Campanula Frecgilis, Syn. Campanula Diffusa, is a dwarf tufted species, sending out numerous prostrate branches. The flowers, borne in loose racemes, are bright blue, broadly campanulate, but not so deeply divided as those of the foregoing species. It is a bright free-flowering plant, which about July and August forms beautiful masses of blue. Native of the mountains of Naples and Sicily, and hardy as the rock it clings to, if protected against stagnation of moisture. Erroneously included among the half-hardy species in some lists. A variety named Hirsuta is peculiar in aspect, but not so free flowering as this species.
Campanula Isophylla, Syn. G. Floribunda, has much of the appearance of Campanula fragilis, but has broader leaves, is more dense and tufted in growth, and a more profuse bloomer. The flowers, which appear in June and July, are pale blue with a grey centre. Native of Liguria; perfectly hardy, but impatient of wet.
Campanula Rotundifolia - "Scotch Blue Bells" - though not very "far fetched," so wonderfully increases in beauty under care and culture, that I cannot pass it over in this list, but strongly recommend it to all who may not have given it a trial. It is one of the most graceful, profuse, and lasting of Campanulas, and adapts itself readily to any position. A white and also a pink variety occasionally to be met with are interesting and pretty.

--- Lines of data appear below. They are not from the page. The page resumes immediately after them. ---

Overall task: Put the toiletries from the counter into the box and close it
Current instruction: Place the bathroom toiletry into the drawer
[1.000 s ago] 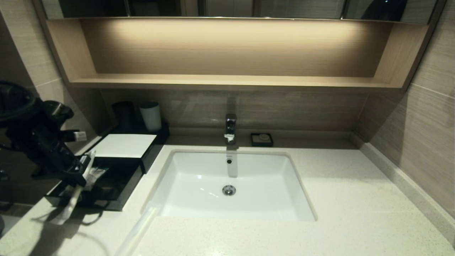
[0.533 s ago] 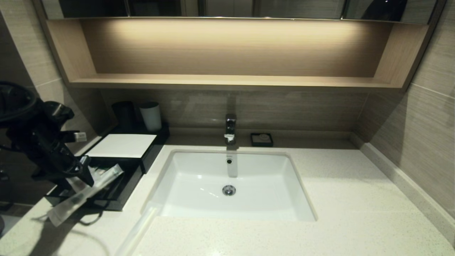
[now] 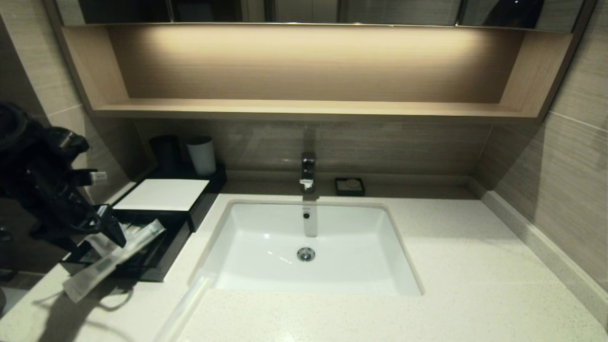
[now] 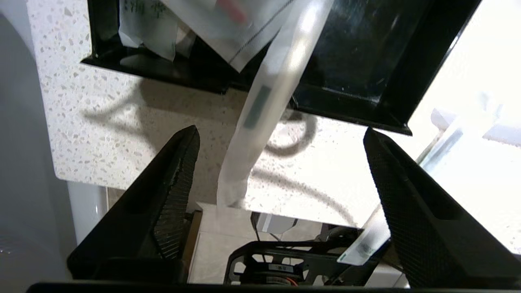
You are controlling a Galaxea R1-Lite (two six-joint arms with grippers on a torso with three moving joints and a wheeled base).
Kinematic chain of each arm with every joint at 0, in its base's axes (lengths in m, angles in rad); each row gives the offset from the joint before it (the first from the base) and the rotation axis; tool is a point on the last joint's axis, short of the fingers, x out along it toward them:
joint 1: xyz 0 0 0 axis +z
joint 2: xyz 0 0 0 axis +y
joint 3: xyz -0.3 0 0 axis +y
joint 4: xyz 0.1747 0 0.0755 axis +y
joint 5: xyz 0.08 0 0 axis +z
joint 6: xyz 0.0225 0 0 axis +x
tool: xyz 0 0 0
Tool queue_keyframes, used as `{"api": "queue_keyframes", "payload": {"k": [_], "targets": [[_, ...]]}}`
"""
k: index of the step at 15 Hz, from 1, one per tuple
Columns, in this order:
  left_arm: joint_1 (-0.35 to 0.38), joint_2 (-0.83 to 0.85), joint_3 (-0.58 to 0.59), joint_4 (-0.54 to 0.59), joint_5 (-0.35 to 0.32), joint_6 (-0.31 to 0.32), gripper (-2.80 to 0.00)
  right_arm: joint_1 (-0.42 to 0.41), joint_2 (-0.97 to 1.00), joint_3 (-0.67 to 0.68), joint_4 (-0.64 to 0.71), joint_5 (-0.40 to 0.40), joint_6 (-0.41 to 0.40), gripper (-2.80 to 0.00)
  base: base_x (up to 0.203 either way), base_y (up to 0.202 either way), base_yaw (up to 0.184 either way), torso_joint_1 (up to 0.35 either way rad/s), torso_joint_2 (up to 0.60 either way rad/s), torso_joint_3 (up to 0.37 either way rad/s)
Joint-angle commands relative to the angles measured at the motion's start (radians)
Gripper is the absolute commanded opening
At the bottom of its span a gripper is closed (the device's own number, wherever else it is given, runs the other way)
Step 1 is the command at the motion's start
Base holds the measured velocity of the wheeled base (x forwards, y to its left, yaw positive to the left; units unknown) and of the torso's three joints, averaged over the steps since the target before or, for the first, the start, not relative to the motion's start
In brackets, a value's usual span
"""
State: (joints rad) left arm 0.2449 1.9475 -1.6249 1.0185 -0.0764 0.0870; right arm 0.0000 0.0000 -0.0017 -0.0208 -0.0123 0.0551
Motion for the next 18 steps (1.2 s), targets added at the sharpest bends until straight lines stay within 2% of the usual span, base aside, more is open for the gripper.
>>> {"api": "queue_keyframes", "payload": {"k": [1,5,11,14,18], "targets": [[0.002,-0.057,0.001,0.024,0.0,0.0,0.0,0.0,0.0,0.0,-0.001,0.0,0.0,-2.8,0.0,0.0,0.0,0.0,0.0,0.0],[0.048,-0.104,0.024,0.158,0.001,0.008,0.0,0.0,0.001,0.0,-0.001,0.0,0.0,-2.8,0.0,0.0,0.0,0.0,0.0,0.0],[0.149,-0.135,0.129,0.192,0.017,0.043,0.0,0.0,0.001,0.0,-0.001,0.0,0.0,-2.8,0.0,0.0,0.0,0.0,0.0,0.0],[0.164,-0.164,0.235,0.188,0.046,0.11,0.0,0.0,0.001,0.0,-0.001,0.0,0.0,-2.8,0.0,0.0,0.0,0.0,0.0,0.0],[0.165,-0.168,0.24,0.173,0.038,0.12,0.0,0.0,0.0,0.0,-0.001,0.0,0.0,-2.8,0.0,0.0,0.0,0.0,0.0,0.0]]}}
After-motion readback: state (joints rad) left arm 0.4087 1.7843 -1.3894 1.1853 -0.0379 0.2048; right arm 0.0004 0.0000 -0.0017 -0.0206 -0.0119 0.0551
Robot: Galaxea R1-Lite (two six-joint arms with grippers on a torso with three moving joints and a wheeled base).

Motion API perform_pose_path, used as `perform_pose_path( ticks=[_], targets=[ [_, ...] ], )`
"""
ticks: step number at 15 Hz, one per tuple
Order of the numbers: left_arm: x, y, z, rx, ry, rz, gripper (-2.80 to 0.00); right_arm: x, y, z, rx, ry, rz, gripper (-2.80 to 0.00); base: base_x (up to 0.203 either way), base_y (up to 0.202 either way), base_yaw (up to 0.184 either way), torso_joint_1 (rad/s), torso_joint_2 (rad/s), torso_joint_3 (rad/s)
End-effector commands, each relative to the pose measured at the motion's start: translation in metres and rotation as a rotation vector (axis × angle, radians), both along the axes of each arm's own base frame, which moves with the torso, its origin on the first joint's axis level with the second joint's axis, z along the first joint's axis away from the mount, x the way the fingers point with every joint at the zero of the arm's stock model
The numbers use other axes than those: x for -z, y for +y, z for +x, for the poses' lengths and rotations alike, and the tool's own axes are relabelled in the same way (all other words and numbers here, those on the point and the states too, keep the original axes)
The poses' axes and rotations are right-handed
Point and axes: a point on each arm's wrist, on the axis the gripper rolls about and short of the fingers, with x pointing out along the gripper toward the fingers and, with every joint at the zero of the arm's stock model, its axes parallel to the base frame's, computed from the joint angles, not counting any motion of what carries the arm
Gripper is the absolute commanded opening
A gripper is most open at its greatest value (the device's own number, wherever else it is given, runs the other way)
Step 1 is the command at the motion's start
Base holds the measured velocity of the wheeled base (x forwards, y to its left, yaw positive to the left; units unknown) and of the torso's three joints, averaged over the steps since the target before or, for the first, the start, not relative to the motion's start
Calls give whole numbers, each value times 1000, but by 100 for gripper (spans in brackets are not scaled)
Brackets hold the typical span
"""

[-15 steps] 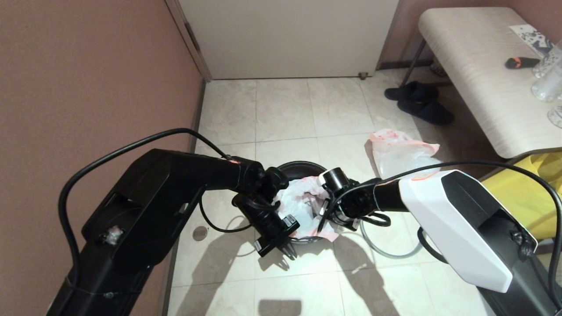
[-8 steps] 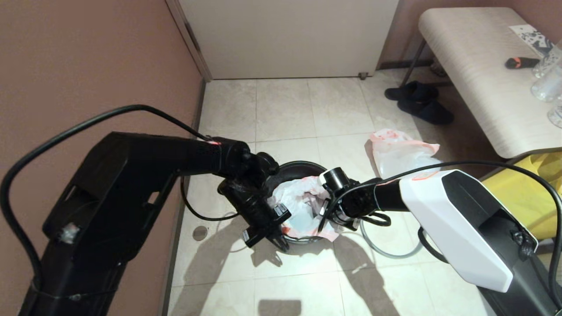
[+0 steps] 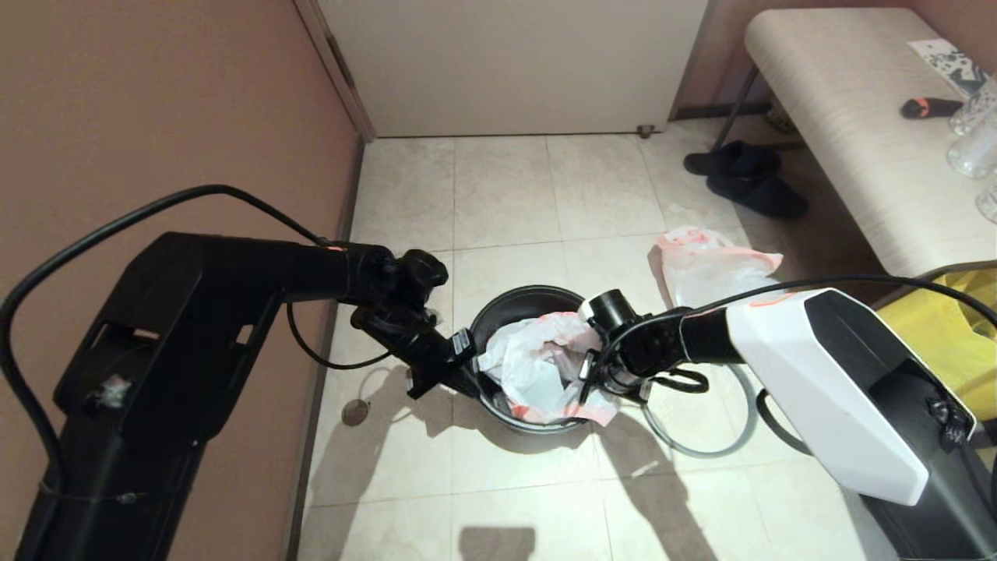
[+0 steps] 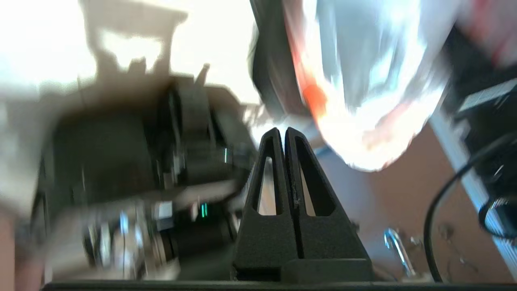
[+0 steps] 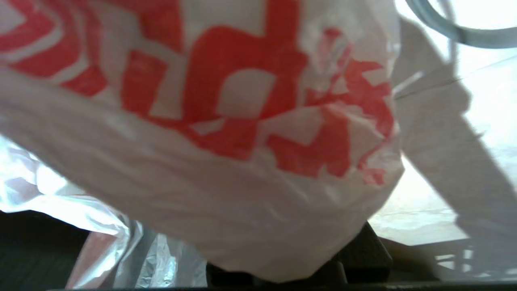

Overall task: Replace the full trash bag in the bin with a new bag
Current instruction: Put the new garbage bag on the trash can

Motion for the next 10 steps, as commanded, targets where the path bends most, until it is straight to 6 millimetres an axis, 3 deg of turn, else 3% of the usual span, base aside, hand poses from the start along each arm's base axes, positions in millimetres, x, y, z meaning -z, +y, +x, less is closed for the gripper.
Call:
perform_pose_path(
  ticks=[1,3,5,10],
  targets=[
    [11,12,9,-11,-8,-2,-280,-16,-13,4,-31,-28,-33,-280,0,0,0,0,0,0],
    [26,10,13,20,0,7,-280,-31,-30,8,-60,-52,-59,-280,0,0,0,0,0,0],
    [29,-5,9,67,-16,2,-280,-52,-36,2,-76,-80,-66,-280,0,0,0,0,0,0],
    [34,-3,7,59,-110,-10,-280,-115,-28,-24,-237,-201,-141,-280,0,0,0,0,0,0]
  ],
)
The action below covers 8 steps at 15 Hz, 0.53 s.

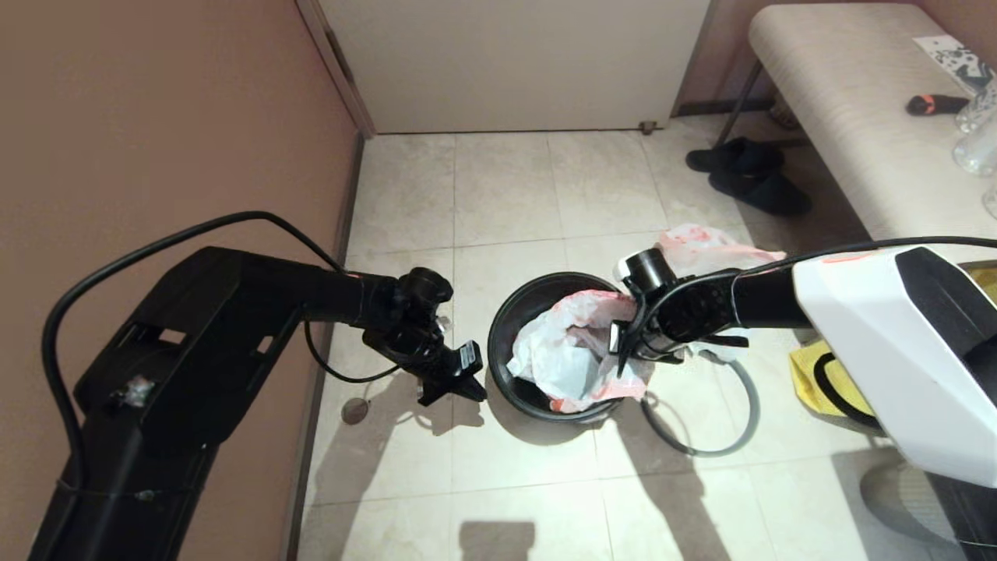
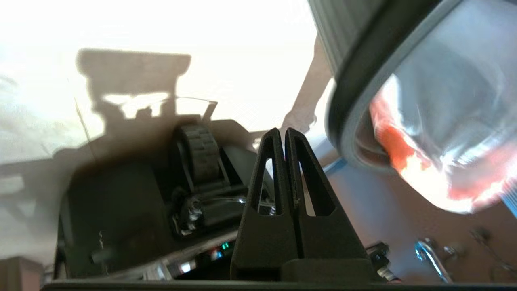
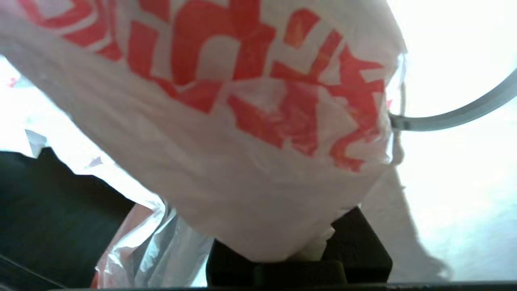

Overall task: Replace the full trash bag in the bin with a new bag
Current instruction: Put the new garbage bag on the trash can

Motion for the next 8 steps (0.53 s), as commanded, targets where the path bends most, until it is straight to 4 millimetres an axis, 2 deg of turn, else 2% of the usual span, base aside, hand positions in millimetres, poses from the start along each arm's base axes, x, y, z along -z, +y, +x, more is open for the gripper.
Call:
perform_pose_path(
  ticks=[1,2,3,6,8],
  targets=[
    [0,1,-3,-3,-35,-13,-280,-39,0,-17,-66,-66,-20,-280,0,0,0,0,0,0],
    [-1,1,-2,-8,-68,-17,-280,-42,3,-22,-87,-68,-31,-280,0,0,0,0,0,0],
    [0,0,-3,-9,-78,-11,-280,-38,3,-23,-106,-52,-53,-280,0,0,0,0,0,0],
    [-1,-1,-4,-13,-83,-4,-280,-6,6,-18,-152,19,-101,-280,0,0,0,0,0,0],
    [-1,1,-3,-37,-104,27,-280,-1,7,-20,-177,35,-124,-280,0,0,0,0,0,0]
  ],
)
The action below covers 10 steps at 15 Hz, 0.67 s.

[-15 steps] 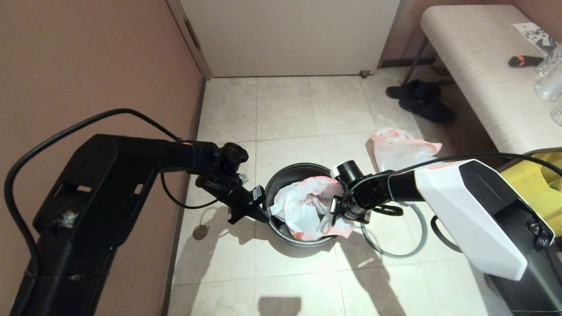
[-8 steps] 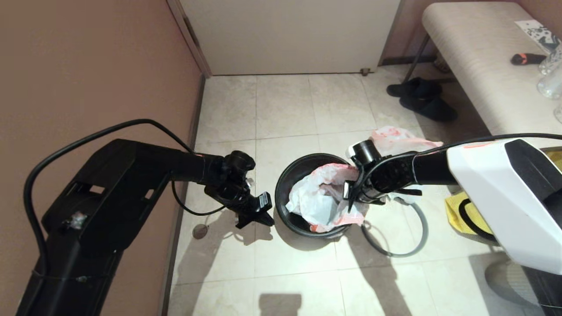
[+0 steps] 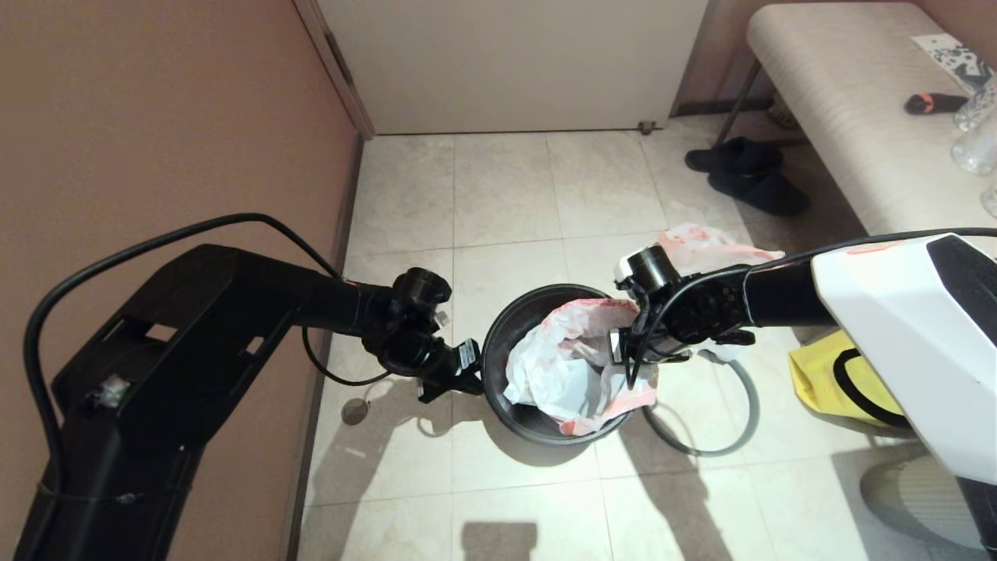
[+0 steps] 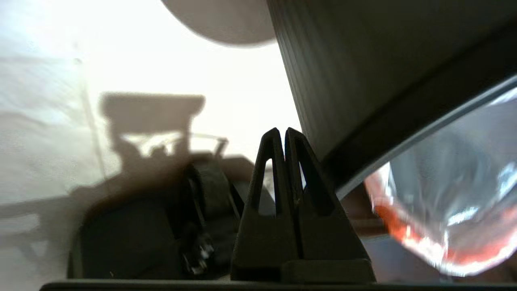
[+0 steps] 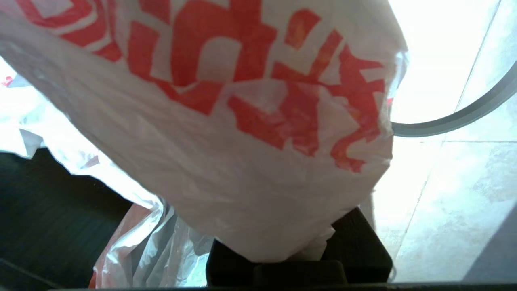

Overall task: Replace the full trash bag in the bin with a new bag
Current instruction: Put the new garbage bag on the trash can

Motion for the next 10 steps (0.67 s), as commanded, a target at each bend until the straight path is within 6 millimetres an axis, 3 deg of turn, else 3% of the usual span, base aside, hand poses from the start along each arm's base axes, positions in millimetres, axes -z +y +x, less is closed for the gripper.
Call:
perform_pose_path(
  ticks=[1,5,7,8,10],
  targets=[
    [0,1,-2,-19,-24,14,-280,10,2,-2,-22,27,-24,-280,0,0,0,0,0,0],
    [15,-2,-13,-54,-264,-2,-280,38,12,-1,-50,82,-62,-280,0,0,0,0,0,0],
    [3,2,-17,-21,-337,-73,-280,44,14,0,-63,93,-65,-280,0,0,0,0,0,0],
    [3,6,-18,1,-321,-108,-280,46,15,0,-67,98,-56,0,0,0,0,0,0,0],
    [1,9,-18,5,-319,-117,-280,37,14,-3,-54,106,8,0,0,0,0,0,0,0]
  ],
)
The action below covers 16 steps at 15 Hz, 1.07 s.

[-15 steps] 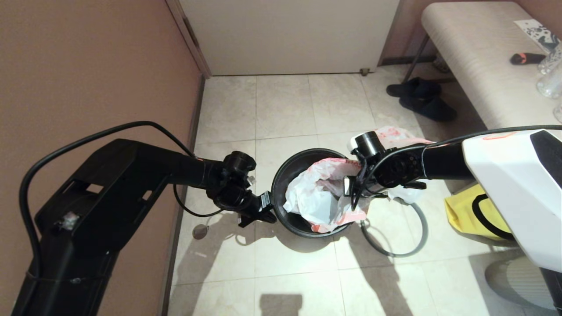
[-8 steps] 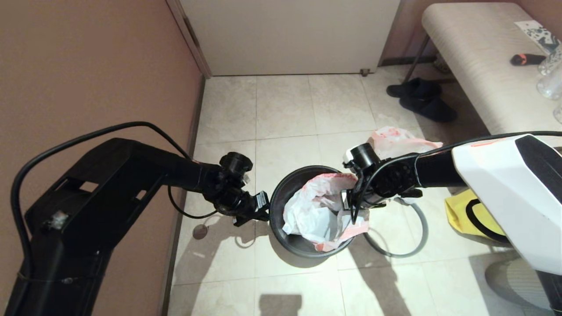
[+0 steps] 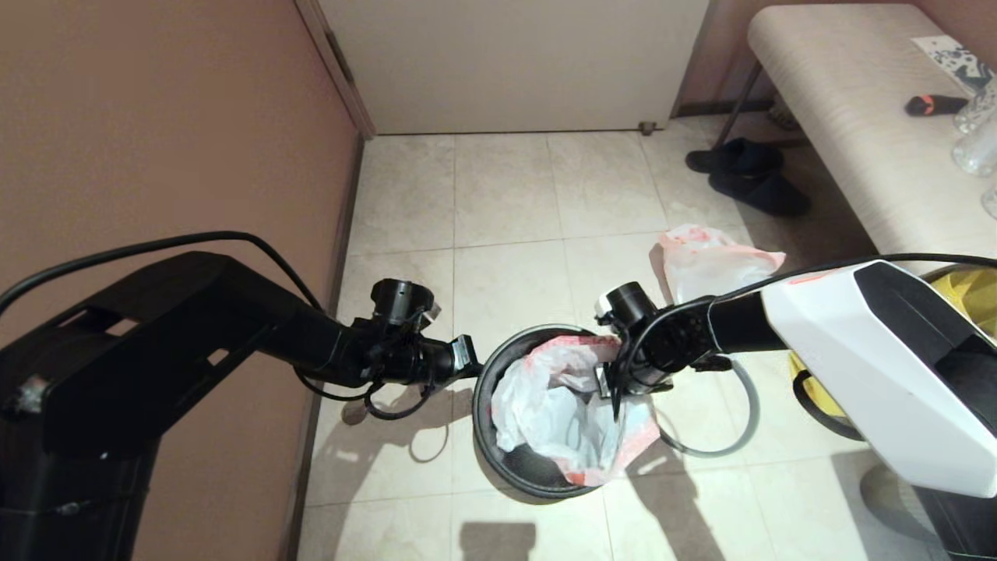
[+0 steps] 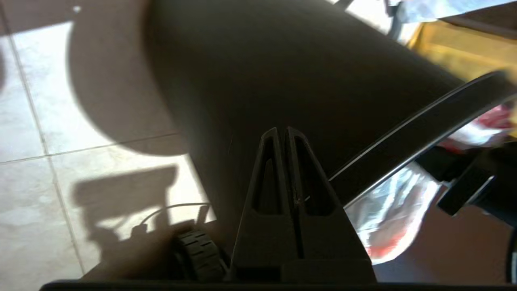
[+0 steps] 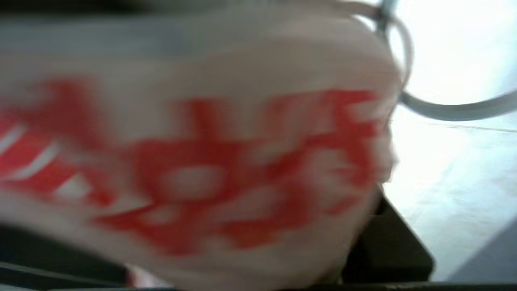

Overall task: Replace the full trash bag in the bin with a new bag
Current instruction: Put the new garbage bag on the trash can

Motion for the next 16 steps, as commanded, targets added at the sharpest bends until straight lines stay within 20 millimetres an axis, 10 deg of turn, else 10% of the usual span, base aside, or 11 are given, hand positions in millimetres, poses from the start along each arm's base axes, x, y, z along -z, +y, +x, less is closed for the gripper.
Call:
perform_pose_path(
  ticks=[1,8,12,13,16],
  targets=[
    [-6,6,0,-11,-8,-11,-280,-14,-2,-4,21,19,93,0,0,0,0,0,0,0],
    [-4,0,0,4,-9,-10,-280,-107,-23,-58,-8,90,238,0,0,0,0,0,0,0],
    [-6,4,2,-9,-19,-10,-280,-120,-7,-75,-65,84,247,0,0,0,0,0,0,0],
    [-9,6,3,-15,-25,-11,-280,-114,-5,-73,-71,89,224,-280,0,0,0,0,0,0],
    [-11,14,6,-56,-44,4,-280,-105,2,-69,-74,94,194,-280,0,0,0,0,0,0]
  ],
)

Campanula Pusilla is a diminutive species in the way of Campanula rotundifolia. The flowers are pale blue, appearing in June and July in small loose nodding racemes. It is from the Swiss Alps, and chiefly valuable because of its great pertinacity of life in dry stony positions.
Campanula Cenisia is a very diminutive species, rising to the height of only 3 or 4 inches, forming a close carpet of lilac-blue flowers, large in proportion to the plant. One of the prettiest and most interesting in the family, found at a great elevation on the Alps of Italy. Most suitable for rockwork. Flowers in July and August.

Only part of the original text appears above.